Au Québec, selon les plus récentes données de l’Institut national de santé publique du Québec (INSPQ), le nombre de décès par suicide, lui, est passé de 1150 à 1046 de 2015 à 2016, une baisse importante de plus de 100 suicides. Longtemps en tête de liste pour son taux le plus élevé au pays, la province se positionne maintenant au 5e rang. Donc, bonne nouvelle, les campagnes massives de prévention semblent avoir porté ses fruits. Or, admettons que la détresse psychologique soit détectée grâce à cette avancée dans la conscientisation, après, on fait quoi avec ça si l’accès à la psychiatrie demeure si difficile? Où sont les solutions de rechange? Quand ça urge, ça urge. «Rentrez chez vous prendre un bain chaud avec un Ativan» ne règle pas le problème. Est-ce que des mesures plus draconiennes ont été instaurées ces dernières années pour recevoir des patients «en crise» dans le système de santé? Les régimes d’assurance sont-ils arrivés, en 2019, pour dédommager ceux qui tombent au combat?
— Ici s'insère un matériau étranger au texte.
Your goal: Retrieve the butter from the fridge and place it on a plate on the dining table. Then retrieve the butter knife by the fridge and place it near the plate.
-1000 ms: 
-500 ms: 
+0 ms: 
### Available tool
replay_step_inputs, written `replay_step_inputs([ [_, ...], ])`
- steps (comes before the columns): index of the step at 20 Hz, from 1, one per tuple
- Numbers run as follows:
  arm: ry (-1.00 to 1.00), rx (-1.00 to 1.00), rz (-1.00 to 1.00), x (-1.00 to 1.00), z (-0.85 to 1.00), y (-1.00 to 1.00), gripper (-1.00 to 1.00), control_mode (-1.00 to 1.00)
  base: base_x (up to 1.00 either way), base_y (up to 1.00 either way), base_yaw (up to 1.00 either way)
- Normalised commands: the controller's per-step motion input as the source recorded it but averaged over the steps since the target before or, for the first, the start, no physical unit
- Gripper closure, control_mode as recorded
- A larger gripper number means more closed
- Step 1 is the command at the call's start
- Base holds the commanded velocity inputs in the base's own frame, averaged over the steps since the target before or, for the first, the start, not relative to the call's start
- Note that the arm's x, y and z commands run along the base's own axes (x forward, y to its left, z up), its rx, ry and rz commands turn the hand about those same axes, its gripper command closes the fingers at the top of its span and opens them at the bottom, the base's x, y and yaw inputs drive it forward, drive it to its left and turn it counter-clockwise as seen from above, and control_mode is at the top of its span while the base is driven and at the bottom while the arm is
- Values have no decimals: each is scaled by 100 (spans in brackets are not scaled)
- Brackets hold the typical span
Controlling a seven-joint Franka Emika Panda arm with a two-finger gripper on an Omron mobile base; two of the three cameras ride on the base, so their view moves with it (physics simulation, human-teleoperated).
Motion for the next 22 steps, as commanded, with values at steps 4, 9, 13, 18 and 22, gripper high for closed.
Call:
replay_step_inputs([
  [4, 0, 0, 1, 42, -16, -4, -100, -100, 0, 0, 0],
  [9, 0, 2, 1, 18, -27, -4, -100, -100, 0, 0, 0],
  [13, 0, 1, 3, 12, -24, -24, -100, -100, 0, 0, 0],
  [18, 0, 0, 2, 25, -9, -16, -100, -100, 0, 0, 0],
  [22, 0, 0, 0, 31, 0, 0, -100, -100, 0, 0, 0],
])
«Voulez-vous, je vais vous dire des choses qui n’aident pas du tout une personne qui souffre: lui dire que sa vie est belle, en apparence, lui rappeler le nombre de choses qu’elle a, le nombre de personnes qui semble l’aimer, lui dire de ne pas parler de santé mentale, que c’est personnel, que ça va faire perdre des clients au travail. […] Minimiser la souffrance aussi. Minimiser les malheurs parce que tout le monde en vit des affaires poches. Faire semblant que parce que tu as enfin un diagnostic, tu vas aller mieux tout de suite. Que les médicaments sont magiques aussi et qu’ils n’ont pas d’effets secondaires.» Je lisais récemment ces mots sur la page Facebook de l’entrepreneure et autrice Josiane Stratis, qui m’a donné le GO pour que je la cite ici et qui n’a jamais caché publiquement être passée par des moments de désespoir quasi fatals.
Ce qu’elle raconte m’a aussi fait penser à ceux qui disent «ben voyons, t’a pas le cancer, botte-toi le derrière, pis demain, ça ira mieux», aux employeurs et collègues qui ne croient pas en la sincérité de ceux qui partent en congé de maladie après être tombés au fond du gouffre, aux «amis» qui roulent des yeux quand ça fait plusieurs fois qu’ils consolent le même individu dans le chaos d’une peine d’amour… L’empathie et la bienveillance ne sont pas données à tout le monde. En période de détresse, on espère que ce soient les bonnes personnes qui attendent avec le filet en bas du tremplin.
Des ressources de santé capables d’accueillir, de la conscientisation de masse pour détecter les suicidaires, certes, il en faut plus, mais je souhaite aussi à tous de développer l’empathie, qualité si précieuse et trop peu valorisée alors qu’elle reste la meilleure arme pour affronter ce siècle, qui sans vouloir être pessimiste, me semble plus ou moins bien parti. Faudrait au moins s’aimer.
Je craque pour…
Mes grands classiques véganes de Jean-Philippe Cyr, éd. Cardinal
Si ce n’était pas des photographies de mets savoureux, ce livre aurait l’air de l’album d’un crooner des années 1940. Or, il s’agit plutôt de l’humour du pince-sans-rire Jean-Philippe Cyr, sympathique chef végane qui a vendu plus de 50 000 exemplaires de son précédent ouvrage de recettes sans viande, sans poisson, sans œufs et sans produits laitiers. Et, et, et… c’est succulent, même pour les grandes gourmandes comme moi parce que Cyr maîtrise comme un roi les assaisonnements, mélanges de textures à travers cette fois les classiques de nos grands-mères, comme le pâté chinois, le ragoût de boulettes ou le gâteau aux carottes. Du confort avant l’arrivée des grands froids.